Low power, high tech: Energy-efficient computing

A close up of a computer chip that says VAIRE in stylized letters on the front

This test chip, called Ice River, recycles energy that typical computer chips waste as heat. One goal of creating it is to make artificial intelligence more energy efficient.

Vaire Computing

🧊 Ice River: A computer chip that reuses energy

You’ve probably felt your laptop heat up before. All that warmth comes from wasted energy as the computer performs function after function. But an experimental computer chip can reuse the electrical energy running through it. Kathryn Hulick reports for SN on Ice River, a new chip that can recover some of its wasted energy.

🔨 Un-computing with reversible logic

Traditional chips waste energy in a few ways. Their circuitry only processes information in one direction, with every new computation erasing previous ones, generating heat. They also fritter away electricity through rapid voltage changes. Like a hammer slamming down, the coursing electricity smashes 1s into 0s or the other way around, a rapid change that creates speedy computations but also heat.

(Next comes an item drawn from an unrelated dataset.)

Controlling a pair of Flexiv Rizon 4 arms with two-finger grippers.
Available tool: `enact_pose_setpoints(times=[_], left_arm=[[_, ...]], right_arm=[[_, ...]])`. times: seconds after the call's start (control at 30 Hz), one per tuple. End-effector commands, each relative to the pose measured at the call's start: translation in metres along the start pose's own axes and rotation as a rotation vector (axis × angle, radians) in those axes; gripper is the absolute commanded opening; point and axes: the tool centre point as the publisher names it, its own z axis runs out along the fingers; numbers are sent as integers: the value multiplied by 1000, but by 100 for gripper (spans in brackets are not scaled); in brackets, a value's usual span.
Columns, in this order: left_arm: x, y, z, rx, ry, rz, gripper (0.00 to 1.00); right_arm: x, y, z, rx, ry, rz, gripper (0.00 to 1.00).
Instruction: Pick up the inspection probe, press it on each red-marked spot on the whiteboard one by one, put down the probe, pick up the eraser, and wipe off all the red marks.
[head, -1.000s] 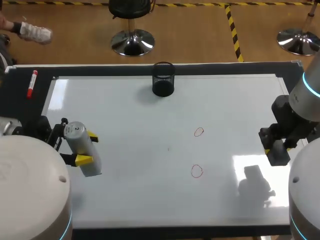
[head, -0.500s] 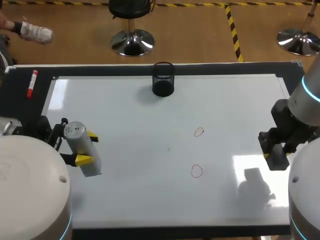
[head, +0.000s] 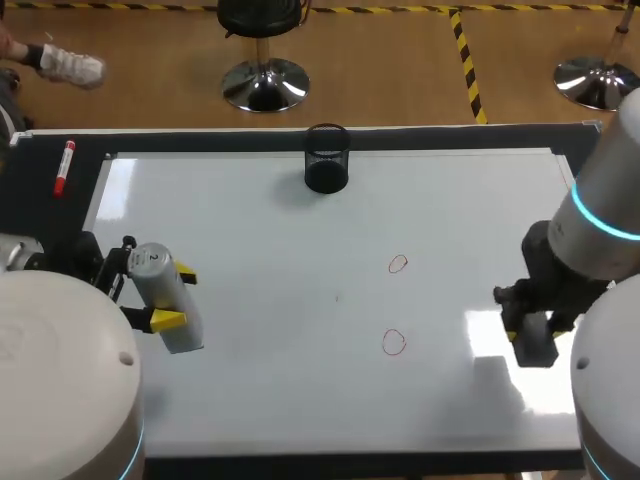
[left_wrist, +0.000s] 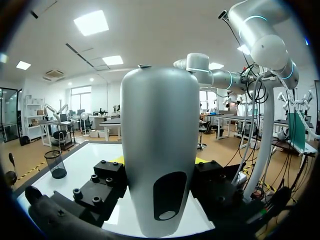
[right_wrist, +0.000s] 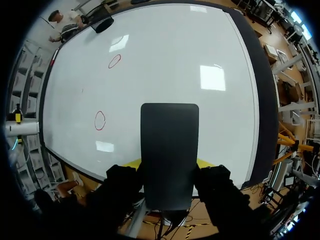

Ice River modifies these two wasteful phenomena. Rather than process information in only one direction, it employs what’s called reversible logic, allowing it to un-compute and recover original information, which avoids wasting heat on erasures. And instead of smashing 1s into 0s, it uses an approach called adiabatic computing, where voltages fluctuate gradually — it acts like a pendulum instead of a hammer.

Tested in August by its makers at startup Vaire Computing, this chip used around 30 percent less energy compared to a traditional chip performing the same computations, reusing some of its electrical energy.